San Antonio Express-News (Sunday)

Zárate narrowly wins ACCD runoff

- By Bruce Selcraig and Alia Malik STAFF WRITERS bselcraig@express-news.net

By a margin of just seven votes, incumbent Roberto Zárate held on to his seat Saturday on the Alamo Colleges board of trustees, a post he has held since 2003.

Zárate garnered 637 votes to challenger James Hernandez’s 630 votes in the hotly contested race.

Hernandez said he will seek a recount.

“I’ve never had an election that close,” Zárate said Saturday night. “The turnout was extremely light due in part, I think, to election fatigue in Bexar County, and also, who has an election in June? I met many people who had no idea there was a runoff today.”

With 105,281 residents registered to vote in the district, only 1,282 decided the runoff election. The Bexar County Elections Department, which conducted the election, reported an “under vote” of 15, meaning 15 people turned in their ballots without voting for either candidate.

Zárate, 70, is a retired principal of Mary Hull Elementary School in the Northside Independen­t School District.

Hernandez, 26, is a case manager for Roy Maas Youth Alternativ­es. He said he planned to seek a recount “just for my peace of mind.”

“If the decision is the same, I will look to other elections,” he said. “I live in the Edgewood School District, so I may run for that board. I’m glad the race is over, but I will stay involved in San Antonio politics.”

Details on how a recount would be conducted weren’t immediatel­y available.

The vast majority of votes were cast during the early voting period; there were 1,107 early votes and only 175 votes on Election Day. Hernandez won the early vote, 551-542, but lost the Election Day vote, 79-95.

District 5 covers western and southweste­rn parts of San Antonio.

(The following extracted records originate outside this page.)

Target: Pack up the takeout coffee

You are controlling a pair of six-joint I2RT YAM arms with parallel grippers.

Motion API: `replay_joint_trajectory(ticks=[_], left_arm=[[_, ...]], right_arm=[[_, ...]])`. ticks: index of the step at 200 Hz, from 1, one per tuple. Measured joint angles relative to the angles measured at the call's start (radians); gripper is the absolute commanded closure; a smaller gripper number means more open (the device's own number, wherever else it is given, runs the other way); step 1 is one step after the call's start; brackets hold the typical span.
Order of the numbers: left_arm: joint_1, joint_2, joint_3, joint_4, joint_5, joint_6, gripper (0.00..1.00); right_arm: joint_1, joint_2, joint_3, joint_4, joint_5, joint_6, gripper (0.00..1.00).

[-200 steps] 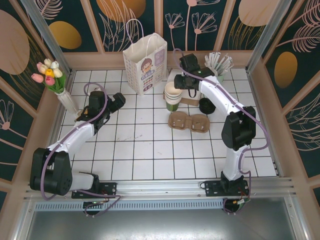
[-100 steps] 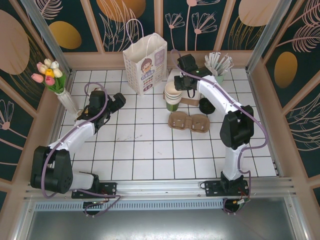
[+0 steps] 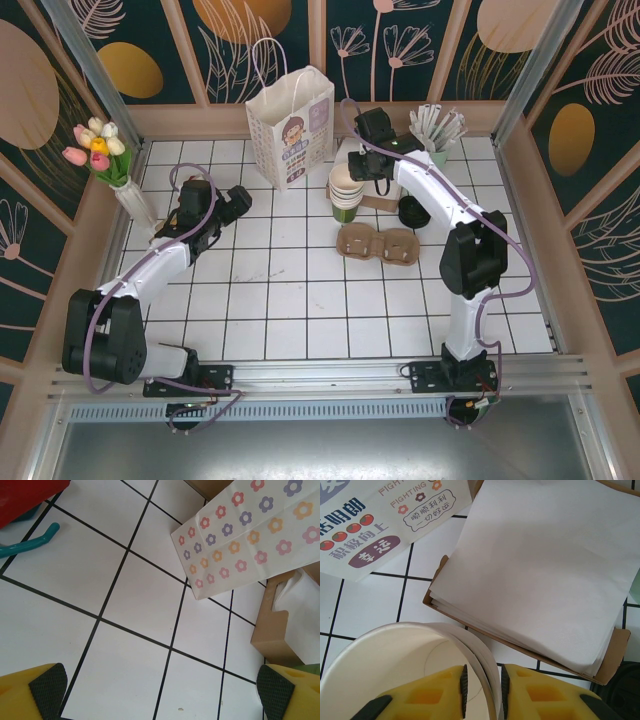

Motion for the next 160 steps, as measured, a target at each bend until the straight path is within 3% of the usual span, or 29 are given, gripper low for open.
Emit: replay_joint_trajectory(ticks=[65, 160], left_arm=[[0.0, 0.006, 0.0, -0.001, 0.0, 0.0, 0.01], [0.0, 0.016, 0.006, -0.002, 0.001, 0.0, 0.01]], right_arm=[[0.0, 0.005, 0.002, -0.004, 0.0, 0.0, 0.71], [0.01, 0.02, 0.005, -0.006, 0.003, -0.006, 0.95]])
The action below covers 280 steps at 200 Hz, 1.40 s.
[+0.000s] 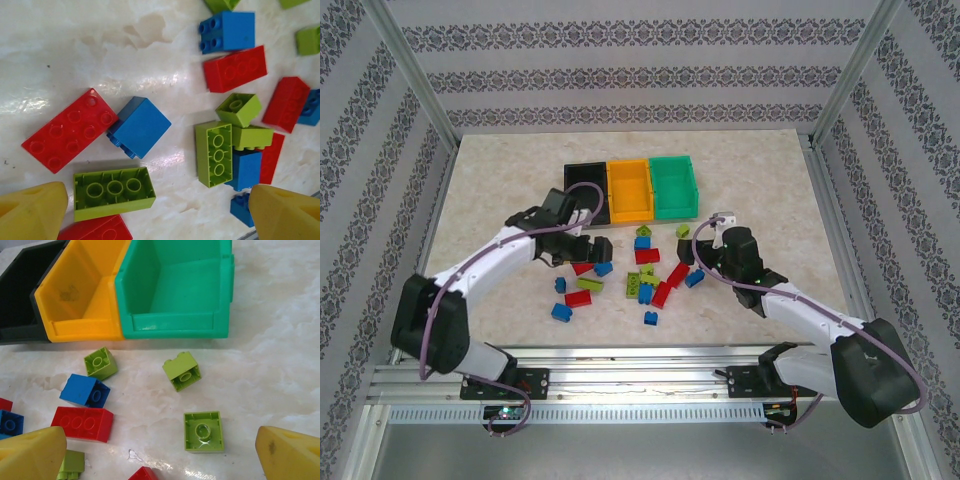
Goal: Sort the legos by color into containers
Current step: Pick up the lego from the center of the table.
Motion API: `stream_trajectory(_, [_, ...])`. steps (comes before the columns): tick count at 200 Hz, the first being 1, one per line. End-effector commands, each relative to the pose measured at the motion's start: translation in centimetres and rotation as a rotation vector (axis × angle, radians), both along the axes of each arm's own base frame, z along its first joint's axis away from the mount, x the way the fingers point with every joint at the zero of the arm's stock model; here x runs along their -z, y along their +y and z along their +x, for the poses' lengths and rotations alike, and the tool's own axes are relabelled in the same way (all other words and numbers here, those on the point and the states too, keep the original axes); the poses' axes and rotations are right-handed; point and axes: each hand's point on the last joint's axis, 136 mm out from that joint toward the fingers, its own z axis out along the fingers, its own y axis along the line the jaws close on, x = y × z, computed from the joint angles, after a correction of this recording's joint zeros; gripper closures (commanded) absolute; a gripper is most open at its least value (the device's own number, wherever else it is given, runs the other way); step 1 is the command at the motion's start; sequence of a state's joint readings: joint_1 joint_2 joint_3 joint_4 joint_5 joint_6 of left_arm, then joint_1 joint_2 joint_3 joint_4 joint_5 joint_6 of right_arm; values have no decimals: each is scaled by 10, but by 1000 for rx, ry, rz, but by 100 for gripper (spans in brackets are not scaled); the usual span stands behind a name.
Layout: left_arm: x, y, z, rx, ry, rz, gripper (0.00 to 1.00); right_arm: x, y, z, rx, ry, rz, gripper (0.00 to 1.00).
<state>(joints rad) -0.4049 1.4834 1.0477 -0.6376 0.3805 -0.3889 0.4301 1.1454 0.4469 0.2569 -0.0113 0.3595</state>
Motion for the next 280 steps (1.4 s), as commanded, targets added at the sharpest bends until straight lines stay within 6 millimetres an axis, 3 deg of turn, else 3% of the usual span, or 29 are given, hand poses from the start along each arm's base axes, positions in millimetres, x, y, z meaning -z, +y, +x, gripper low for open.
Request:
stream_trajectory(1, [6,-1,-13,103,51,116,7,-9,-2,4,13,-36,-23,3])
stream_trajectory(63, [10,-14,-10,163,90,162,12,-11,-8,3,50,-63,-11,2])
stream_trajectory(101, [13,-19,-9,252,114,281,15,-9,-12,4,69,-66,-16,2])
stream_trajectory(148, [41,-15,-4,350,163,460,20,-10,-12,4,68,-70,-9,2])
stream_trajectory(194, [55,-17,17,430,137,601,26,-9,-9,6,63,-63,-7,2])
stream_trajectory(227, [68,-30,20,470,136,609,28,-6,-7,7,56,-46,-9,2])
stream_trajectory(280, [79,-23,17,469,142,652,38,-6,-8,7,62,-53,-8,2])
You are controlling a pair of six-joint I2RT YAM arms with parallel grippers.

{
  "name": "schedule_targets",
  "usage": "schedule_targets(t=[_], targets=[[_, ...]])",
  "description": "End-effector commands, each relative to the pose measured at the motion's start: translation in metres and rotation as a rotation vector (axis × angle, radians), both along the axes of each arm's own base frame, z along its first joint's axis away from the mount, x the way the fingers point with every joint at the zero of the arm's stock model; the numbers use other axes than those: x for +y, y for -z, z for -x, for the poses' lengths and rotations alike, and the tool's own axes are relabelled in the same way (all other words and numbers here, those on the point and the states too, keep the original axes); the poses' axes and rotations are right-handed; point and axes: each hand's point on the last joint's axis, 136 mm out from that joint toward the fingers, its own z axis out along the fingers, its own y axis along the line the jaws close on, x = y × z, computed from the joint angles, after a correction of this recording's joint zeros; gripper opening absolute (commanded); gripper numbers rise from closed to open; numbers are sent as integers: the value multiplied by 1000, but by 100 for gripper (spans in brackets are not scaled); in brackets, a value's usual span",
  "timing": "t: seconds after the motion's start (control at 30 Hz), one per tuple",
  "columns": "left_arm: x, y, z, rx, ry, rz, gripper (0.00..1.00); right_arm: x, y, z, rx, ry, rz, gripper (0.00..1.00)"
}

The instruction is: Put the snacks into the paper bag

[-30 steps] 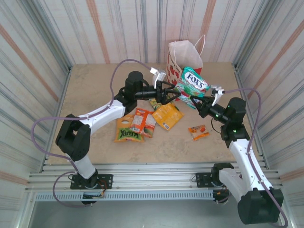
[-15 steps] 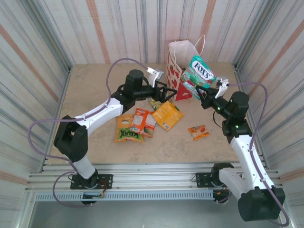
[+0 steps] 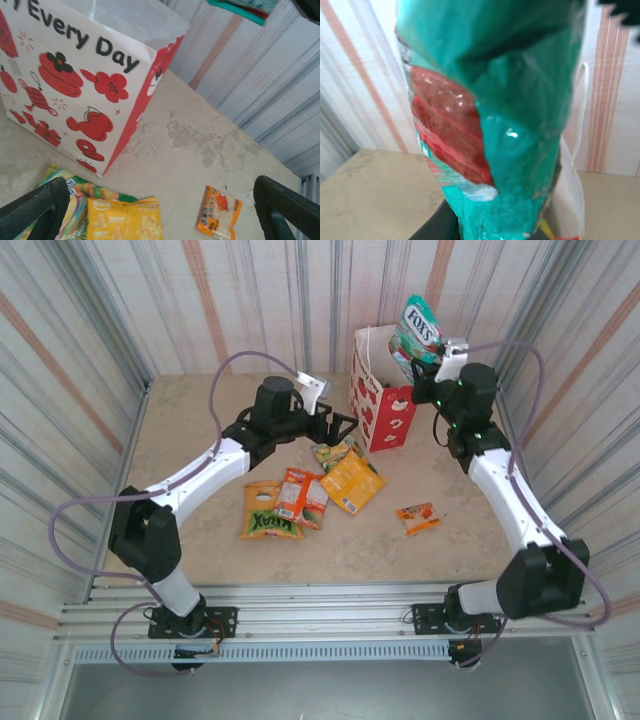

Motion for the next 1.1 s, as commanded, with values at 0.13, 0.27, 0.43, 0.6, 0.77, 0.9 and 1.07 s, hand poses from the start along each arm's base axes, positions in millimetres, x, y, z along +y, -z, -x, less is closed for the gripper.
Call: schedule_targets(t=[0.13, 0.27, 0.43, 0.6, 0.77, 0.9, 1.07], targets=[[16, -28, -4, -81, -38, -34, 99, 6, 6, -51, -19, 53, 96, 1], [19, -26, -7, -83, -48, -43, 99, 10, 21, -67, 1, 56, 110, 2], [21, -23, -7, -76, -54, -46, 99, 15, 32, -73, 29, 35, 112, 43], [20, -21, -8, -66, -54, -44, 99, 16, 26, -68, 31, 28, 107, 52], [17, -24, -3, -63, -30, -26, 99, 14, 15, -52, 24, 26, 107, 54], [14, -24, 5, -78, -21, -29, 99, 10, 10, -30, 34, 22, 95, 56], [4, -18, 21, -80, 23, -38, 98, 5, 20, 10, 96, 14, 59, 58]])
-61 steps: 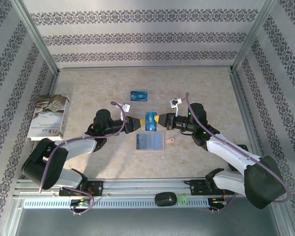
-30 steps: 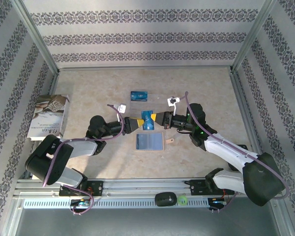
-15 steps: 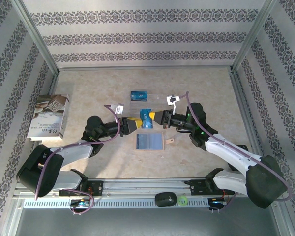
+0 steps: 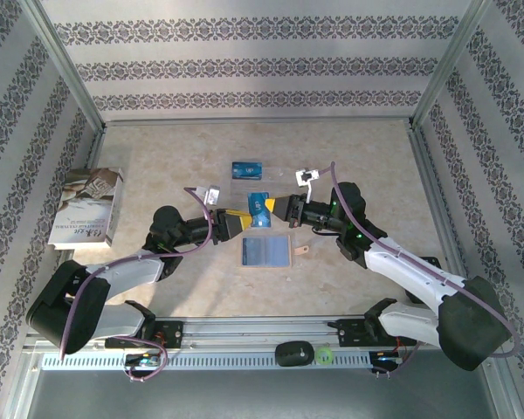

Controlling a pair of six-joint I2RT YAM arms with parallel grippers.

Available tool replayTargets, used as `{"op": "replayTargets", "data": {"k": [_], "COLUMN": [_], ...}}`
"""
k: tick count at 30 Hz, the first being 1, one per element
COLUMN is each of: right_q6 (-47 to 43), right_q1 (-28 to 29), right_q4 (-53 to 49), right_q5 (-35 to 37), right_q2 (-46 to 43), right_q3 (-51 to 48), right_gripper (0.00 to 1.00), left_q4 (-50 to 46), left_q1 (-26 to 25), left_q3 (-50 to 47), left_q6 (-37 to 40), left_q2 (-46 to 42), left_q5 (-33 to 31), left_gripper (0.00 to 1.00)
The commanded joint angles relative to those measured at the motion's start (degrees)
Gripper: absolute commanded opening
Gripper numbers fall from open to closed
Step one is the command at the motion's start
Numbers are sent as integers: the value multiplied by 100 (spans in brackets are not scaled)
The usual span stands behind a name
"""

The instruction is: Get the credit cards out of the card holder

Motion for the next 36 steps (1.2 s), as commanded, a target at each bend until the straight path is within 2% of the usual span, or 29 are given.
{"op": "replayTargets", "data": {"k": [1,8,21,26,29,30,31,32,36], "right_q6": [-95,-211,-273,-265,-267,-267,-242,-205,1], "right_q1": [79,83,373,374,366,337,267,175,-447], "right_q4": [4,-316,-151,-164,-163,-168,-193,-200,-141], "right_q5": [33,139,170,211,176,175,179,207,169], "right_q2": [-200,-379,-55,51,113,122,96,47,-443], "right_q3": [216,150,453,392,342,303,243,154,-408], "right_gripper": [0,0,0,0,0,2,9,12,15], "left_q4": [-114,-338,-308,-259,-416,-599,-870,-1274,-3412], "left_q1": [83,209,209,210,210,214,216,212,209], "left_q3": [-42,-102,-90,-53,99,216,352,507,1329], "left_q6": [161,238,172,169,285,396,573,787,2115], "left_q2": [-125,-367,-393,-464,-495,-521,-563,-604,-689], "left_q5": [-24,-29,57,94,163,183,223,247,95], "left_gripper": [33,33,32,20,1,0,0,0,0]}}
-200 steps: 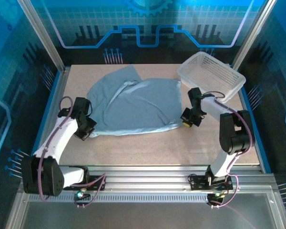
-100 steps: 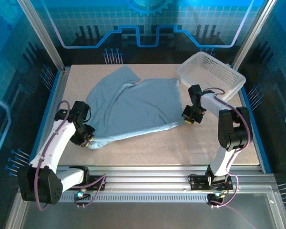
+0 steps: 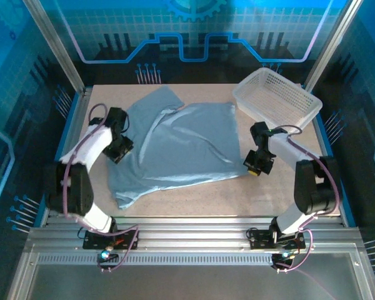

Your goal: Fold and stack the t-shirts

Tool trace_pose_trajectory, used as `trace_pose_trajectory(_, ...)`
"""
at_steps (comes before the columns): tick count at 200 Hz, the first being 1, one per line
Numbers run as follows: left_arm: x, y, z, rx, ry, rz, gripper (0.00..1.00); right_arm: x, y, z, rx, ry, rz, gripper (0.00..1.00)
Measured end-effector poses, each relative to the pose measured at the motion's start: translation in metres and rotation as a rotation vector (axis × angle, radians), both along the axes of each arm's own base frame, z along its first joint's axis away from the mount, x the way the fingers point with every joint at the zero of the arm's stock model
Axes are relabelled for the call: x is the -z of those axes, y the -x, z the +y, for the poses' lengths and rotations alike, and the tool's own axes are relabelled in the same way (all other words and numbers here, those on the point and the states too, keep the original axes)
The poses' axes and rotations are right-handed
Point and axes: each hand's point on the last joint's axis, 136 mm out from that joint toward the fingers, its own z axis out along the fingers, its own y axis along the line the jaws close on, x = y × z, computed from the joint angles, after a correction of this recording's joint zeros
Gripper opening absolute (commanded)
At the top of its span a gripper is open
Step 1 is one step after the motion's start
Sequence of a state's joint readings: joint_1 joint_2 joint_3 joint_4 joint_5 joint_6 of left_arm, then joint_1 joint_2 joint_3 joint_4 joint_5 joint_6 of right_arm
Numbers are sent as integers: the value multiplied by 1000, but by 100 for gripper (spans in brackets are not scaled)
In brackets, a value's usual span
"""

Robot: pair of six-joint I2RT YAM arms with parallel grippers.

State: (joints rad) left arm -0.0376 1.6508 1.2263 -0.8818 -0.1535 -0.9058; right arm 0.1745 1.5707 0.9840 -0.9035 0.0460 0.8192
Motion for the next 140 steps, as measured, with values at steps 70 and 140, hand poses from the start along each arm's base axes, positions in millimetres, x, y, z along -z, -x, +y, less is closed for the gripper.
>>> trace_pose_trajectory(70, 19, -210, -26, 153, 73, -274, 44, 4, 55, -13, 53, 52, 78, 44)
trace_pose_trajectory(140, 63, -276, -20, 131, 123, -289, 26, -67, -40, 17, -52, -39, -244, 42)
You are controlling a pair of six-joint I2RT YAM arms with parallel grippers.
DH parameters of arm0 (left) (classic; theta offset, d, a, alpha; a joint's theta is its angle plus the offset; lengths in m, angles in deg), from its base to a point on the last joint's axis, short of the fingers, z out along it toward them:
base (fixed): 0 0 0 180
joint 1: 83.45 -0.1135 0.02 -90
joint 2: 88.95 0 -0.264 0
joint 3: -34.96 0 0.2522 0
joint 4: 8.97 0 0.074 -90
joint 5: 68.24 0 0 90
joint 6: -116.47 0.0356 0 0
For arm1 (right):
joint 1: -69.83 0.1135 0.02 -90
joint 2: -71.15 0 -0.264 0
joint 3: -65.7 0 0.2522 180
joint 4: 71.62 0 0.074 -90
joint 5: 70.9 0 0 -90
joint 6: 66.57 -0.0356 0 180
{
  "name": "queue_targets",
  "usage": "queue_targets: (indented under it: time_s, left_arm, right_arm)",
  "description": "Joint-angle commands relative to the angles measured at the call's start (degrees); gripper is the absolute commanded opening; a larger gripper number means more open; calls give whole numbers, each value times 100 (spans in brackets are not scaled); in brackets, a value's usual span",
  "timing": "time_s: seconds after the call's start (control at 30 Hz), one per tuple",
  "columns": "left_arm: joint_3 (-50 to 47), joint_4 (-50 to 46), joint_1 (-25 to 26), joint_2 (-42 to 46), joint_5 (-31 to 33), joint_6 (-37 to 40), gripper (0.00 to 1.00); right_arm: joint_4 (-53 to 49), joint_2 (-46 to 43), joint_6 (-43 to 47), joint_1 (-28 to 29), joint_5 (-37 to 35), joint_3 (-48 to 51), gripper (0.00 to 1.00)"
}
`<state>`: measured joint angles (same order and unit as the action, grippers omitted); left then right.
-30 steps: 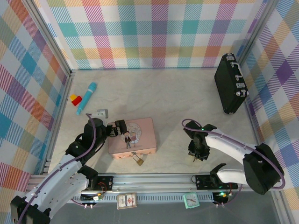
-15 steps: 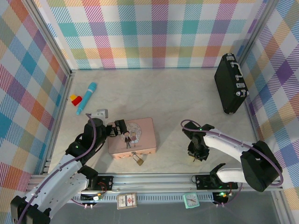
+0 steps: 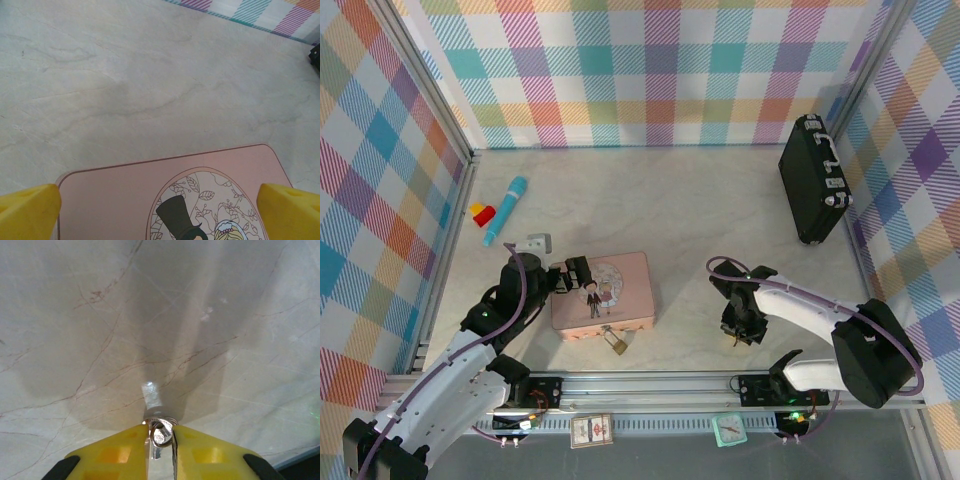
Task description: Unlock the padlock with the key
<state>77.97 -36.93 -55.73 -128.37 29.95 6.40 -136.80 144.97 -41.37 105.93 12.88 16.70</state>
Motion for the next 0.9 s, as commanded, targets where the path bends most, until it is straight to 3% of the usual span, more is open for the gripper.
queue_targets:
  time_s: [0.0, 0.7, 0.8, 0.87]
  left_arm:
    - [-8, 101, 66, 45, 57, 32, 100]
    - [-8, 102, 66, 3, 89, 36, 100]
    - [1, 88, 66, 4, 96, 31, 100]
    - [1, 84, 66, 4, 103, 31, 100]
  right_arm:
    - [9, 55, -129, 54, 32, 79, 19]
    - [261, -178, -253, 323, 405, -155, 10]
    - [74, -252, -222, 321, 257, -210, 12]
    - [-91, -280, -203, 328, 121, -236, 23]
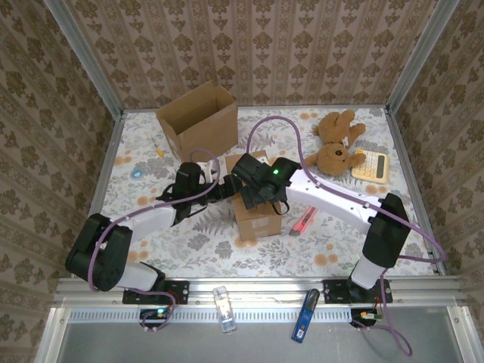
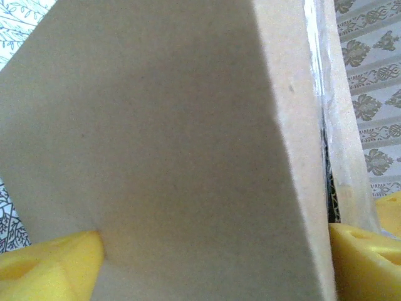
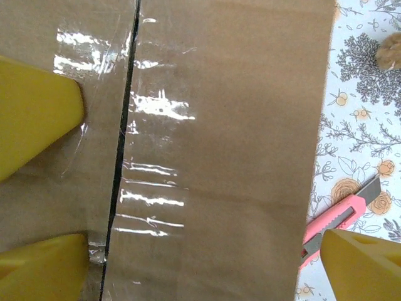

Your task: Unpack the express box

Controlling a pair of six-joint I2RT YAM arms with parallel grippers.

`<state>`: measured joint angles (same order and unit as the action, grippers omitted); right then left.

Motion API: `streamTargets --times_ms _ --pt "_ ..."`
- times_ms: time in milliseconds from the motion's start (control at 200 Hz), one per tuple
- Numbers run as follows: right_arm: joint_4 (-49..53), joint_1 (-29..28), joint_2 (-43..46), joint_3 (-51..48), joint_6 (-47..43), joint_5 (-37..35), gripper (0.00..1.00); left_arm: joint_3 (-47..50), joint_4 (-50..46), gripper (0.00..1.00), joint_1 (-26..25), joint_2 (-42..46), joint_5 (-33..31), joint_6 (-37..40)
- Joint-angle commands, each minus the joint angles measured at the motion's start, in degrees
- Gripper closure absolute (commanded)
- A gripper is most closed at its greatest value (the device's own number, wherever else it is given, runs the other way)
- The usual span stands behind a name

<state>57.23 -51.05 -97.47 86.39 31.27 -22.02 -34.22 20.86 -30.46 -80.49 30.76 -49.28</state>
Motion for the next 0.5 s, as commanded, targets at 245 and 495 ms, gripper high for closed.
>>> streamTargets --times_ms 245,495 --pt "11.1 1.3 -6.2 0.6 2.3 -15.8 0.08 3.1 -13.5 0.1 -0.6 -2.3 -1.6 1.6" --pt "13.4 0.9 -3.4 5.3 1.7 -17.8 0.1 1.6 -15.6 0.1 -0.6 -1.0 -1.6 2.5"
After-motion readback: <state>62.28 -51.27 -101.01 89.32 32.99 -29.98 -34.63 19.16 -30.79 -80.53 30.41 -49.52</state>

Hernandez won 44 percent of the votes to Zárate’s 36 percent in last month’s general election, forcing the runoff. A third candidate, Ramiro Nava, won 20 percent.

Zárate is one of a group of longtime incumbents who have occasional­ly drawn criticism for their support of Bruce Leslie, the polarizing chancellor of the community college district who is set to retire in September, and for now-lifted accreditat­ion warnings attributed to board policies that eroded the colleges’ autonomy.

“There is a faction of the faculty that is not happy with me,” said Zárate. “They’re a small, but activist segment that does not like my staunch support for the chancellor. We are completely focused on student success. The community college student is more at risk than any other student.”

But the board also has received praise for the Alamo Colleges’ increased student success metrics, which many attribute to Leslie’s changes, and for choosing Mike Flores, the popular president of Palo Alto College, to replace Leslie.

Trustees recently ramped up advising to help students pick courses that transfer to their programs of study at fouryear universiti­es, and last year voters approved a $450 million bond for the district.